This allows the tank circumference wall to retain its shape and will not bend. Acceleration forces on the liquid medium stored in the tank will result in relatively small reaction forces at the top and bottom of the transport tank. A maximum moment as a result of this interplay of forces now mainly occurs halfway through the tank. This maximum moment is also relatively small. The stresses are well distributed over the tank peripheral wall, the maximum axial stresses occurring substantially at the height of half the height of the tank peripheral wall and the maximum shear stresses occurring at the tank bottom and the tank roof. The minimum required wall thickness of the tank circumferential wall can hereby advantageously be kept small. The circumferential wall can, as it were, be made like a membrane, in particular if it is cylindrical.

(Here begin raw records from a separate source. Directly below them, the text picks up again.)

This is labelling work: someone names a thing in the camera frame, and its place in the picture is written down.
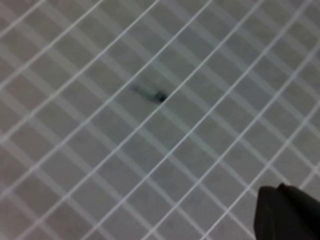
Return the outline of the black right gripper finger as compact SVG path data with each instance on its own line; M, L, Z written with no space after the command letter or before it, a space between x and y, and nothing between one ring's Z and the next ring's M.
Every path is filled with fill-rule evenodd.
M253 229L257 240L318 240L320 202L292 185L262 186Z

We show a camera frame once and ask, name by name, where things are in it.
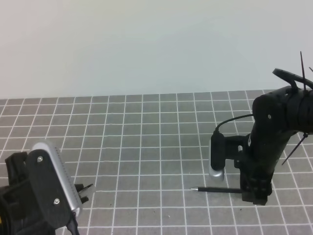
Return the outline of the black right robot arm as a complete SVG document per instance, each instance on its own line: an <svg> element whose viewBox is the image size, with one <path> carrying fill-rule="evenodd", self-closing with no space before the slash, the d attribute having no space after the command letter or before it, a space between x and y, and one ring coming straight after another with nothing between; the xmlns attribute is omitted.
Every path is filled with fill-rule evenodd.
<svg viewBox="0 0 313 235"><path fill-rule="evenodd" d="M291 136L313 132L313 93L284 87L256 98L251 133L226 137L225 156L240 171L242 200L265 205L275 167Z"/></svg>

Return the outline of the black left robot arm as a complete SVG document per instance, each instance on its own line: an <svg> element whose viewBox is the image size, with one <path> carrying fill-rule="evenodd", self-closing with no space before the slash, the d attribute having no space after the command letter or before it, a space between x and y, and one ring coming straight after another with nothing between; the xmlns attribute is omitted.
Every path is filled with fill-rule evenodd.
<svg viewBox="0 0 313 235"><path fill-rule="evenodd" d="M65 186L45 150L14 153L5 164L9 184L0 188L2 235L54 235L61 227L79 234L78 210L93 184Z"/></svg>

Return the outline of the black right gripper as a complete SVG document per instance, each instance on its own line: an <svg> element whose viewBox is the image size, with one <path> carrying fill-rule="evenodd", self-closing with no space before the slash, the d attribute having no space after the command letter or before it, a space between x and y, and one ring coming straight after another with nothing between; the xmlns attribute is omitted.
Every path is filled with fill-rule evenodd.
<svg viewBox="0 0 313 235"><path fill-rule="evenodd" d="M264 206L272 193L275 167L288 141L296 131L262 131L225 138L227 159L238 161L242 200Z"/></svg>

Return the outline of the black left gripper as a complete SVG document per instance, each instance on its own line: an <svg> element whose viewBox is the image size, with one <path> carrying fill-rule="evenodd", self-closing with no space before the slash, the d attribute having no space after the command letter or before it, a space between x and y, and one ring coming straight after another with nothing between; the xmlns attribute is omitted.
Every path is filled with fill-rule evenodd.
<svg viewBox="0 0 313 235"><path fill-rule="evenodd" d="M28 153L14 153L5 159L7 186L0 188L0 233L2 235L54 235L54 229L43 219L26 169ZM75 184L81 200L86 203L95 193L95 185ZM76 219L65 227L73 235L79 234Z"/></svg>

If the tank bottom and the tank roof are designed separately, they can follow the deformations of the ship's hull without too much resistance, and the wall thicknesses of the tank bottom and the tank roof can also advantageously be kept small. All this together makes it possible that considerable material savings can be achieved. Because the forces are transferred to the ship both at the bottom and at the top, an even load on the hull is created. No additional 4 support structures halfway the ship's hull are required. Passages through the upper deck for loading and unloading do not need to be flexibly connected to the tank. The thin tank wall can be well insulated, which results in energy saving and high product quality after transport. The lifespan of the transport tank will be long and requires virtually no maintenance. In the event of a collision, the chance of the tank wall tearing will be smaller. The deformation sensors and the tank wall can absorb part of the deformations as a result of the collision. Finally, the deformation sensors are also suitable for absorbing expansion or contraction of the tank wall depending on the temperature of the load.

Separate deformable support elements can be provided for supporting the tank circumferential wall downwards. The deformation transducers can then be constructed substantially freely movable in the axial direction, that is to say without too much resistance. However, it is also possible for the deformation sensors to be made rigid in the axial direction of the tank such that the two deformation sensors together can partially or even fully support the tank peripheral wall. In the latter case, the tank circumferential wall 20 comes to hang between the deformation sensors, as it were, without having to provide additional supporting elements.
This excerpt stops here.